Now, it seems paradoxical, in searching for the cause for the plausibility of the illusion of wholeness within and throughout the entire ensemble, to point to the literal shape of the separate panels. For one’s past experience with painting would lead one to expect that it would be here, in the literal edge of the panel that flatness would become a dominating experience, and that the panel, juxtaposed against the equally flat wall would impress one as a decorative entity whose opacity could never sponsor the belief that one is confronted with something even remotely like the real density of whole objects that make up one’s experience of things in the world.
The newness of Davis’s paintings resides precisely in the fading of this paradox within the grip of the illusion. For what becomes clear is that the wall surface on which the separate panels hang absorbs the literalness of the panels’ shapes and renders them into powerfully felt depictions of shape. In order to do this the wall itself is made to count as a pictorial entity in a new way. What constitutes its counting pictorially is that it seem oblique: that it seem itself the medium rather than merely the support for an experience of illusion. Thus the viewer’s decision to accept the plausibility of the illusion involves the acknowledgement that he is willing to believe in the excavation of the wall not simply behind the surface of an individual picture nor simply as a background for a set of panels, but as the horizon against which he can both intend objects and come to see his own capacity for belief.
Having said this, I have to add that there seem to me aspects of these paintings which tend to undermine my experience of their authority.

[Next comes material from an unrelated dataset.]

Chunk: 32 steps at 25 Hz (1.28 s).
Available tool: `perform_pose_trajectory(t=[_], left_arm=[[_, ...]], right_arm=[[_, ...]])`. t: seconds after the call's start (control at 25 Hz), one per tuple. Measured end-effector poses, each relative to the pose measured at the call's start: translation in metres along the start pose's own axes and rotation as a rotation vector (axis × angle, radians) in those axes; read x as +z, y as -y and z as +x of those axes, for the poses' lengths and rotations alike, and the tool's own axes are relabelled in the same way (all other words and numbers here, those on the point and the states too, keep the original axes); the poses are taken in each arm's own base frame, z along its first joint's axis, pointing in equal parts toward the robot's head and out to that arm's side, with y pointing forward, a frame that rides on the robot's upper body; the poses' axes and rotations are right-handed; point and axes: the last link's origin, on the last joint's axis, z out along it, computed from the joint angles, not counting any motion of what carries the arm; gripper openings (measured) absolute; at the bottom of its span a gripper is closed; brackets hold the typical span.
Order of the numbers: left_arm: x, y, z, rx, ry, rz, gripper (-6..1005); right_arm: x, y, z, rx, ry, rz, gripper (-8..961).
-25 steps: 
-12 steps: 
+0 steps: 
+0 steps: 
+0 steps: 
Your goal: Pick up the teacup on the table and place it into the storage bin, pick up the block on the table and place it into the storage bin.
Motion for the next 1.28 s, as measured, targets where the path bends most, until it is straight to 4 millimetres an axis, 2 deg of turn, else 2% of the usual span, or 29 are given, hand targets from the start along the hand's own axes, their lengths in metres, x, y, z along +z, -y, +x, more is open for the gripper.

Most particularly the paint-handling appeared to me like a sardonic recollection of the rhythmic passages of black stained pigment in Pollock’s late work. Whereas in those Pollocks, the sense of a draftsman’s anxiety over the free-hand placing of an edge kept the throws of paint lithe and sensitive, Davis’s applications of color have none of that sense of cost. Therefore, their raggedness seems artificial or contrived, like the dirtying-up of color in late Abstract Expressionism. In the arbitrariness of the color and the quality of the paint-handling I sensed a kind of fear of not looking tough enough. But contrived toughness usually operates as a mask for having nothing to say. In the face of Davis’s pictorial intelligence, this kind of masking seems only to muffle the work rather than to strengthen it.